▶ _What is needed_
Find the line containing "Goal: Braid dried", then print it and each following line through the end of the records, exactly and with nothing added; leave out any pictures.

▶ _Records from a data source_

○ ○ ○ ○ ○

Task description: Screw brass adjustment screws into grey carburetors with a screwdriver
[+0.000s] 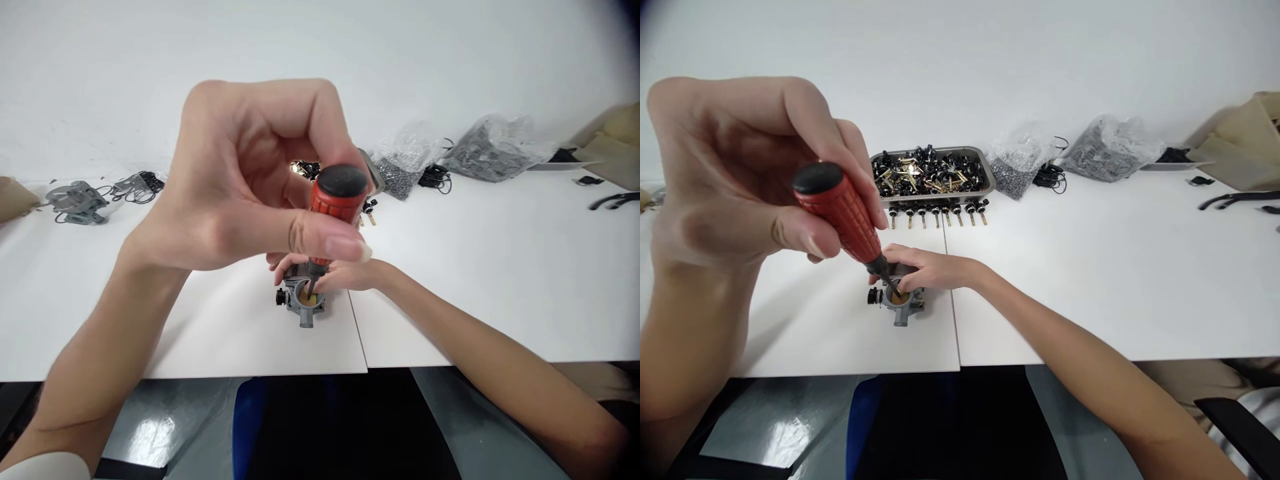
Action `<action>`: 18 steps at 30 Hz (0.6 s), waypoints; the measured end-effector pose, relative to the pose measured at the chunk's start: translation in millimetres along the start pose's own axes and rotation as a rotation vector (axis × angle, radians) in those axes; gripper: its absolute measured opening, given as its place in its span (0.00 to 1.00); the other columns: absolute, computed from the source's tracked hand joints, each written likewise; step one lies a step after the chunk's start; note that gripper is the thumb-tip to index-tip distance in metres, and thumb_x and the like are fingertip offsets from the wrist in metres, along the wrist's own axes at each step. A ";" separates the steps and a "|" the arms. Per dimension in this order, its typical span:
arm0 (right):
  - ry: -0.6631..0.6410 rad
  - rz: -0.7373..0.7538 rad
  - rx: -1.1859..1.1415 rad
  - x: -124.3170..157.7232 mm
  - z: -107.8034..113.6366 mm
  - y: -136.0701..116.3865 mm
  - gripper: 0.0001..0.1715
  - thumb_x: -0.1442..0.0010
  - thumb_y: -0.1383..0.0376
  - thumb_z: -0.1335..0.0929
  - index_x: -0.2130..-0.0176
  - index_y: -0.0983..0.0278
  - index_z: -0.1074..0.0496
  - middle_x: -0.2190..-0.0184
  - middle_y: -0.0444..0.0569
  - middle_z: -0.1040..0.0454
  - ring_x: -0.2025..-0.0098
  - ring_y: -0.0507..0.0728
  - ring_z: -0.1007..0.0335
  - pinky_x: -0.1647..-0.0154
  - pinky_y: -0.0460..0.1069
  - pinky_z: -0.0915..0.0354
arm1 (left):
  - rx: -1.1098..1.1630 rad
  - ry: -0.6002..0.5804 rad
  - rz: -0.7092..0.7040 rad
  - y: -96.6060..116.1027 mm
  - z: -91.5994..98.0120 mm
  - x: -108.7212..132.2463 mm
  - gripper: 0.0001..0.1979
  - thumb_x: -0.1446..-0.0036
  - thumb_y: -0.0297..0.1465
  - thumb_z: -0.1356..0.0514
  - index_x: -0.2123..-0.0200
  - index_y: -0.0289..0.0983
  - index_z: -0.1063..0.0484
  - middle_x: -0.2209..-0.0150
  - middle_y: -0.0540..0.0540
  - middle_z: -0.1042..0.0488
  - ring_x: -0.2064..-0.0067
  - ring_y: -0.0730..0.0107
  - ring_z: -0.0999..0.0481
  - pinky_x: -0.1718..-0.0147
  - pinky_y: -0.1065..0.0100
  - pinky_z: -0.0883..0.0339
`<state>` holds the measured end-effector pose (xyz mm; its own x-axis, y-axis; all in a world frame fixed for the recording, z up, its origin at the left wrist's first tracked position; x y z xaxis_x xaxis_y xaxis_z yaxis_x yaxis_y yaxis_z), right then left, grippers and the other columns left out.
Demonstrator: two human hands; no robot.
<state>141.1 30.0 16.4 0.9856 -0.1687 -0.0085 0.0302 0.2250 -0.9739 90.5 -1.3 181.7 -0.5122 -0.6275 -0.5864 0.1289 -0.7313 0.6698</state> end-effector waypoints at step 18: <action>0.021 -0.011 0.000 1.7 3.9 8.2 0.24 0.44 0.67 0.34 0.47 0.65 0.34 0.47 0.54 0.34 0.41 0.62 0.40 0.38 0.58 0.41 | 0.089 -0.118 -0.087 12.0 -3.2 -1.6 0.25 0.41 0.44 0.47 0.62 0.24 0.28 0.67 0.47 0.23 0.65 0.70 0.20 0.77 0.72 0.23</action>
<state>143.7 35.3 9.3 0.9815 -0.1914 -0.0028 0.0408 0.2234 -0.9739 95.5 -9.9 189.2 -0.6151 -0.5233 -0.5898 0.0066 -0.7514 0.6598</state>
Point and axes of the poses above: each hand's wrist, its own x-axis away from the middle knuckle, its own z-axis out of the back of the hand, y = z × x, the point moved 8 cm from there along -x, towards the middle knuckle
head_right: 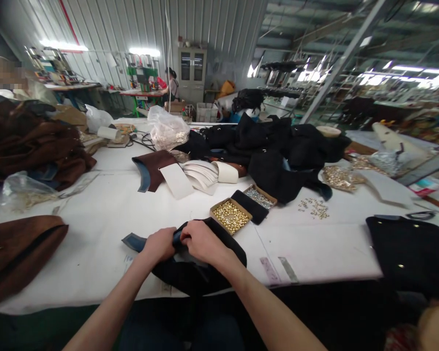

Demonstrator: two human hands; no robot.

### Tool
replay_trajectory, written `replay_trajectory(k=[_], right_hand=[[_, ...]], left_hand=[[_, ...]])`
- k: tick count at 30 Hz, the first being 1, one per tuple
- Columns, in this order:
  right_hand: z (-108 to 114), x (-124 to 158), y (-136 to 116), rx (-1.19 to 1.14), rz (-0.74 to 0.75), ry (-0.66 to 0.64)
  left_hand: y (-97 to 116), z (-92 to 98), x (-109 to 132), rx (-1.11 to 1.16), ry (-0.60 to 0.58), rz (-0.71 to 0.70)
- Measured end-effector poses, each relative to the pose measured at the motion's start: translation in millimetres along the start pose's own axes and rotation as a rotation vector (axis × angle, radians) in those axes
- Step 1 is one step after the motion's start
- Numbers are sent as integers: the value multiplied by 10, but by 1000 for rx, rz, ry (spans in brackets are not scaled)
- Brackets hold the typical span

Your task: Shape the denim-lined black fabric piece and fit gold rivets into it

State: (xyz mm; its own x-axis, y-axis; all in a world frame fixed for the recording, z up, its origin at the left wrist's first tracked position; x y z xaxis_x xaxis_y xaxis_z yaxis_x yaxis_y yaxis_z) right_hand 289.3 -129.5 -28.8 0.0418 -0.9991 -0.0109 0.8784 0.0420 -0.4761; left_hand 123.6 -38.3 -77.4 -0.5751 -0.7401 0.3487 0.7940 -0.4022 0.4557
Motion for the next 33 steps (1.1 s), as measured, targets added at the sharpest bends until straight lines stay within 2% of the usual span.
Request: replay_trajectory(k=[4,8,14,19,24,29,33], right_hand=[[-73,-65,248,-108,-28,-29],[-83,-37,358,-154,-33,-15],[-99,17,375,-227,85,-26],[-325,-2,434,-138,142,-56],[-595,-43,465,-159,92,-62],[-658,-117,431,-183,36,-80],[-692,-186,400,-187,21,-23]], left_hand=[[45,32,-64,-13,-2,27],[52,44,-86,-1,-7,43],[12,5,-71,29,26,53],[22,-50,-44,37,75,36],[-24,-97,-29,72,102,13],[-94,-122,-48,117,108,10],[-124,-123,-68,149,109,1]])
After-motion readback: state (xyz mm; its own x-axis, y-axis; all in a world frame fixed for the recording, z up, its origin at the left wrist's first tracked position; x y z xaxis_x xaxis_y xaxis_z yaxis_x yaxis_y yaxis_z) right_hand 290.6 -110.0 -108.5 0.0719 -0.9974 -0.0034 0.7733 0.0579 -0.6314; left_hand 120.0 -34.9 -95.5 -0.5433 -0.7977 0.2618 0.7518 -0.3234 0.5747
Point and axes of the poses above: each hand's wrist, its own x-axis away from the middle knuckle, its own z-axis out of the back of the hand, y = z × x, the point moved 1 cm from there along -x, towards the middle knuckle, and after that the axes turned 11 degrees about x, right-handed, at the moved point
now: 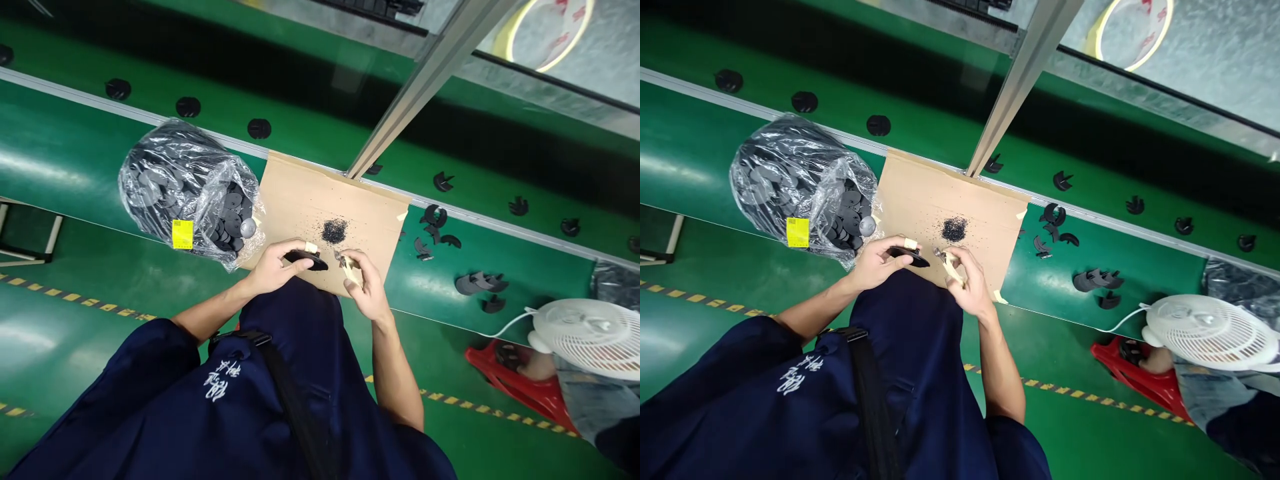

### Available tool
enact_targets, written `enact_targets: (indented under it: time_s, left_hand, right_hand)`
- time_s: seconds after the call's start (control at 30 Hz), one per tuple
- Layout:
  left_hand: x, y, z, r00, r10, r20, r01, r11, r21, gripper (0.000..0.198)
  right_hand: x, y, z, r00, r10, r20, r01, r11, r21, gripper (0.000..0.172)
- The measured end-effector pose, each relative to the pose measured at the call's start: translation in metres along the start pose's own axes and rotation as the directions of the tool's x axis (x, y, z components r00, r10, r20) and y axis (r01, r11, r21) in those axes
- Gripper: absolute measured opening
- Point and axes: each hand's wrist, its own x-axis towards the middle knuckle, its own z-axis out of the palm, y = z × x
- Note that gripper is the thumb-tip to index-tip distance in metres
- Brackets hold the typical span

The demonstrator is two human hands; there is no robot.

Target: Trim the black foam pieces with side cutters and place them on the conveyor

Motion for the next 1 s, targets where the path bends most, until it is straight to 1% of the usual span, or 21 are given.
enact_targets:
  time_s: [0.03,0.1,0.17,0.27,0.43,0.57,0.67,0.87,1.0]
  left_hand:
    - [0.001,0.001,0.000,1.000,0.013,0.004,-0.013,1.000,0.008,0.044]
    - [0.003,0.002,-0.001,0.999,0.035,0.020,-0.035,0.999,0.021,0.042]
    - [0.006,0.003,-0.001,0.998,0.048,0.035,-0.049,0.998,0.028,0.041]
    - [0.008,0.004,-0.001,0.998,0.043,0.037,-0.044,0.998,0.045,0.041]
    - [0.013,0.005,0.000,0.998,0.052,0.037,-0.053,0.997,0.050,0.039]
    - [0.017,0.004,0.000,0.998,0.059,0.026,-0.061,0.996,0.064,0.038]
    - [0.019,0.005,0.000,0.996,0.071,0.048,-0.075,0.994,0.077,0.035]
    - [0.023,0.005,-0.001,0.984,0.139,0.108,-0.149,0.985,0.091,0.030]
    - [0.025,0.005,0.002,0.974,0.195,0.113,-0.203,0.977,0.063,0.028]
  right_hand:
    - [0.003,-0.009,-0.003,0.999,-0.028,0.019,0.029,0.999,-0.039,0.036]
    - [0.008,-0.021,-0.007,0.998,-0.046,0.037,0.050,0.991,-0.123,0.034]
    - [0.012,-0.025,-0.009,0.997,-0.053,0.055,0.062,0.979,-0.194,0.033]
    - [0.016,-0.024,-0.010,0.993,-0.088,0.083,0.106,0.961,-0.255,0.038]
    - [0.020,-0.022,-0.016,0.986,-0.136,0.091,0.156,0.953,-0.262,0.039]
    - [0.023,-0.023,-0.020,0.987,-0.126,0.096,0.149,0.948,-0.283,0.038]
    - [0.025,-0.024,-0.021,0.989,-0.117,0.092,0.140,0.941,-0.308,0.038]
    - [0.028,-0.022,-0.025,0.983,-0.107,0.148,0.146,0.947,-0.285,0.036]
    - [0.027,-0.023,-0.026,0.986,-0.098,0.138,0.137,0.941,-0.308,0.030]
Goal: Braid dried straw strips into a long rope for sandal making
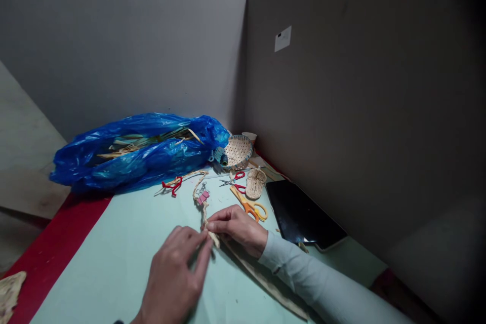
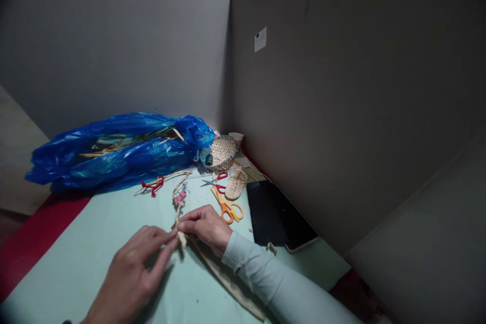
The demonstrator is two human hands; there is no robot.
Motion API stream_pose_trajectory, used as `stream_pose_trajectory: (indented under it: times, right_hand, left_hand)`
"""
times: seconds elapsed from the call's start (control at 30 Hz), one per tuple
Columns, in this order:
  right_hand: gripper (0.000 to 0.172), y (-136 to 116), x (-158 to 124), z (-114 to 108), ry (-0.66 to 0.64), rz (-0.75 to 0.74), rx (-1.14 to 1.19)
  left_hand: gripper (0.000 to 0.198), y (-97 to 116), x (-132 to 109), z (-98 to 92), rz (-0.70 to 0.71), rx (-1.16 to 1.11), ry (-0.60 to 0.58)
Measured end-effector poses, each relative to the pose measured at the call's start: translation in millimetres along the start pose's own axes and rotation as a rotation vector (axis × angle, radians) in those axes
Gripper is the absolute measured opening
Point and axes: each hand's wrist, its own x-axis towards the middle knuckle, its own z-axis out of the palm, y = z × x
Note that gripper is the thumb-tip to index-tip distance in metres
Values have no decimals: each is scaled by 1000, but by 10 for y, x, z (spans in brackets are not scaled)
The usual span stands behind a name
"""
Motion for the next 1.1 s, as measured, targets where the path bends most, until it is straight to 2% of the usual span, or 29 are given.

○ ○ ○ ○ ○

▶ _Your solution_
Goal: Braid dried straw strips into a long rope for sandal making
The demonstrator is two human hands; there is no robot.
Motion API stream_pose_trajectory, used as `stream_pose_trajectory: (indented under it: times, right_hand, left_hand)`
"""
times: seconds elapsed from the call's start (control at 30 Hz), one per tuple
Columns, in this order:
  right_hand: gripper (0.000 to 0.172), y (-136 to 116), x (-158 to 124), z (-114 to 108), ry (-0.66 to 0.64), rz (-0.75 to 0.74), rx (-1.14 to 1.19)
  left_hand: gripper (0.000 to 0.198), y (-97 to 116), x (-132 to 109), z (-98 to 92), rz (-0.70 to 0.71), rx (-1.16 to 1.11), ry (-0.60 to 0.58)
Measured end-effector poses, each relative to the pose measured at the call's start: translation in millimetres along the start pose's own axes and rotation as a rotation vector (axis × angle, radians) in those axes
Gripper is the absolute measured opening
Point and axes: each hand's wrist, its own x-axis towards the middle knuckle, its own z-axis out of the palm, y = z × x
Note that gripper is the thumb-tip to index-tip distance in metres
Values have no decimals: each is scaled by 1000, but by 10 for y, x, z (spans in brackets are not scaled)
The usual span stands behind a name
"""
Motion for the next 1.1 s, as measured, targets where the path bends most, until it is straight to 2% of the usual span, or 29 are given.

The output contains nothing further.